Work to be completed:
Whichever lines include the word "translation", copy them as they appear in the data.

=== Begin Enclosure ===

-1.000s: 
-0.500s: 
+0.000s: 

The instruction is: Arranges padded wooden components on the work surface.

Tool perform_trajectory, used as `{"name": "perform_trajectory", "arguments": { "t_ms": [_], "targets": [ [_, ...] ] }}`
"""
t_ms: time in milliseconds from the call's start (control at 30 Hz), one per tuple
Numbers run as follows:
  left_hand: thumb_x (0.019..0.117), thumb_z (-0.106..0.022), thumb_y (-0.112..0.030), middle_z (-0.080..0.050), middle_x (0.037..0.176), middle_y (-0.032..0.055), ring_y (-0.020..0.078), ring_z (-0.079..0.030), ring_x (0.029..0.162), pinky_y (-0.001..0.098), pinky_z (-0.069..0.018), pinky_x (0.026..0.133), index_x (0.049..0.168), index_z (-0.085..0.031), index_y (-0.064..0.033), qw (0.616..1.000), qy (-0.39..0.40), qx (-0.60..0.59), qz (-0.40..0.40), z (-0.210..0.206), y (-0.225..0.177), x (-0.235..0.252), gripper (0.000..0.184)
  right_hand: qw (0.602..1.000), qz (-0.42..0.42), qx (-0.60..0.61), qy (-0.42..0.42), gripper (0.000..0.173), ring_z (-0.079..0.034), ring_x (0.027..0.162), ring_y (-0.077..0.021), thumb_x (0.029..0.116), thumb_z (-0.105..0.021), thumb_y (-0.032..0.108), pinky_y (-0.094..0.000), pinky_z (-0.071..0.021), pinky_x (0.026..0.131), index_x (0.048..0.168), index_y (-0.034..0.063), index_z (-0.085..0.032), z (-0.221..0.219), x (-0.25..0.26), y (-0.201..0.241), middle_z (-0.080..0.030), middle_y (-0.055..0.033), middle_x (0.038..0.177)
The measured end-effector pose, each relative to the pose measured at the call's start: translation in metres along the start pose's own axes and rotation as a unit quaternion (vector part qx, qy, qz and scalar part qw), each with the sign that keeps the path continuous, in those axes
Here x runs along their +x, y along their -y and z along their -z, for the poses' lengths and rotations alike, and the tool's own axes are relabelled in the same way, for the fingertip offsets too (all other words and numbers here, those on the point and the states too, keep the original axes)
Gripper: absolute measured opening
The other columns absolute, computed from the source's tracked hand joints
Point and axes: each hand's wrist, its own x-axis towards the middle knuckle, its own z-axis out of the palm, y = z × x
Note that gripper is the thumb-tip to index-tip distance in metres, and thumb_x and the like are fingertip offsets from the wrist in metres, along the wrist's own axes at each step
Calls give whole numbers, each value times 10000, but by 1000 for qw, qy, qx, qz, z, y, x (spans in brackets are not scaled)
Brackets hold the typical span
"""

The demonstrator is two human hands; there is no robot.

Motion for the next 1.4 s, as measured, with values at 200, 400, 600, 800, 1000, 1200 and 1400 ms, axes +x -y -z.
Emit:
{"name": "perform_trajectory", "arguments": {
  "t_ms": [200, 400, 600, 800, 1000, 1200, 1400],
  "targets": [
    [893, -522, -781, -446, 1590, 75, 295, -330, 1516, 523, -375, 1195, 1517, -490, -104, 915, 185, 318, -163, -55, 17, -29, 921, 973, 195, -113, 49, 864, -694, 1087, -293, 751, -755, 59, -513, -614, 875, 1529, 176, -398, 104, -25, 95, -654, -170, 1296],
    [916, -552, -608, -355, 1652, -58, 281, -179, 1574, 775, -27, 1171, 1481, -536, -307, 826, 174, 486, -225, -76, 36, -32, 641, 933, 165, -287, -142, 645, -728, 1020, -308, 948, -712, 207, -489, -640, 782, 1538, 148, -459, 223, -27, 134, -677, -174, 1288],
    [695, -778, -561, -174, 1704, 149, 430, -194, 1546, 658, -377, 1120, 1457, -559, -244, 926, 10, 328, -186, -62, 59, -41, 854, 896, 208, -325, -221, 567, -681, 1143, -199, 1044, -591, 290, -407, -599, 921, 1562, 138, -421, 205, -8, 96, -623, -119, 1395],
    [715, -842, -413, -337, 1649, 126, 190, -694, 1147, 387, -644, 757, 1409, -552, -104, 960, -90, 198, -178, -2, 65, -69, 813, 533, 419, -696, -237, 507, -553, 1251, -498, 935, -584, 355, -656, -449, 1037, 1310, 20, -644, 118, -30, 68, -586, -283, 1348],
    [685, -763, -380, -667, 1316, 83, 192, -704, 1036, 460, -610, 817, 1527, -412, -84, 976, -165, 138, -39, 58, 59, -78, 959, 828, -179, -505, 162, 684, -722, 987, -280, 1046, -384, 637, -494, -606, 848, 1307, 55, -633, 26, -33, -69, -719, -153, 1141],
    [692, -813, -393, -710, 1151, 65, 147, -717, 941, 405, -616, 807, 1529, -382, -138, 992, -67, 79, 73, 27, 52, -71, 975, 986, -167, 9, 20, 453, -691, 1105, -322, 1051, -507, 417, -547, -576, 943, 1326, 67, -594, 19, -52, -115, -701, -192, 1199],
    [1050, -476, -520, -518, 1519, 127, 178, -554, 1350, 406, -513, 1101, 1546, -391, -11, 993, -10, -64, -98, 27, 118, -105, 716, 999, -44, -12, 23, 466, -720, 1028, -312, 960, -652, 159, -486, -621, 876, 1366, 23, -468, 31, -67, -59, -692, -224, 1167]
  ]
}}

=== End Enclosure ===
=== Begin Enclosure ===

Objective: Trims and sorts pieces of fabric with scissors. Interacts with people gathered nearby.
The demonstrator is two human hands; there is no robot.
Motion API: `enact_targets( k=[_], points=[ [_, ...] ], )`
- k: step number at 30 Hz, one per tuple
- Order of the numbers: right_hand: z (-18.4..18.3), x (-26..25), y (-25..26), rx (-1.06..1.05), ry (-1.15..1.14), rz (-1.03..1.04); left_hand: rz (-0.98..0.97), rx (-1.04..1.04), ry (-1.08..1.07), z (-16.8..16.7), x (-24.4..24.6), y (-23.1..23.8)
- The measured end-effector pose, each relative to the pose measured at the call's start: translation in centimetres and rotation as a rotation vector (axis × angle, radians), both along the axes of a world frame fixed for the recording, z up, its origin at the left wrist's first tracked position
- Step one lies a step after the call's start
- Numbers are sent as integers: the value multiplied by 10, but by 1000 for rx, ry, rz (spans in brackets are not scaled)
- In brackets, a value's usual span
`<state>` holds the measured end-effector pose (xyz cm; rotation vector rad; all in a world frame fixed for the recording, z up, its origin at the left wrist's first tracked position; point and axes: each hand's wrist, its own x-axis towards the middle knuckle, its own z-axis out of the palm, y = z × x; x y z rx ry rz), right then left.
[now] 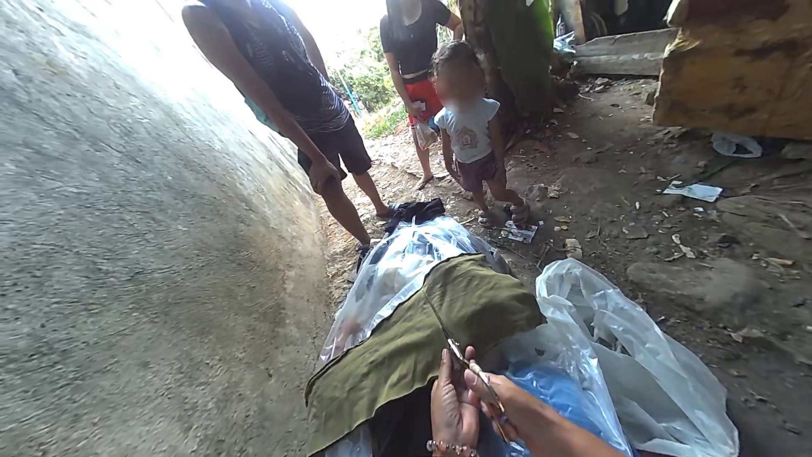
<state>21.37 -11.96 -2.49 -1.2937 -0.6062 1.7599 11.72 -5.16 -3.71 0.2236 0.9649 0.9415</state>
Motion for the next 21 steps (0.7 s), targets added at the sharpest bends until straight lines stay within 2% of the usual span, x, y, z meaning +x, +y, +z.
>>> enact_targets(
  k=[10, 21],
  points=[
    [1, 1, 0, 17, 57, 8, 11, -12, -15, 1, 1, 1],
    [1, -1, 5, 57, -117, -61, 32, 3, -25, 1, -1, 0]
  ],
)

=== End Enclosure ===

Your response:
The measured end-effector pose, each relative to the pose measured at the call's start: translation in metres along the start pose's own axes and rotation as a unit quaternion (vector part qx, qy, qz and scalar part qw), each with the sign that keeps the path continuous, in those axes
- The measured end-effector pose, each relative to the pose measured at the call's start: translation in centimetres and rotation as a rotation vector (axis × angle, radians), both along the axes of a world frame fixed for the recording, z up, its origin at the left wrist's first tracked position

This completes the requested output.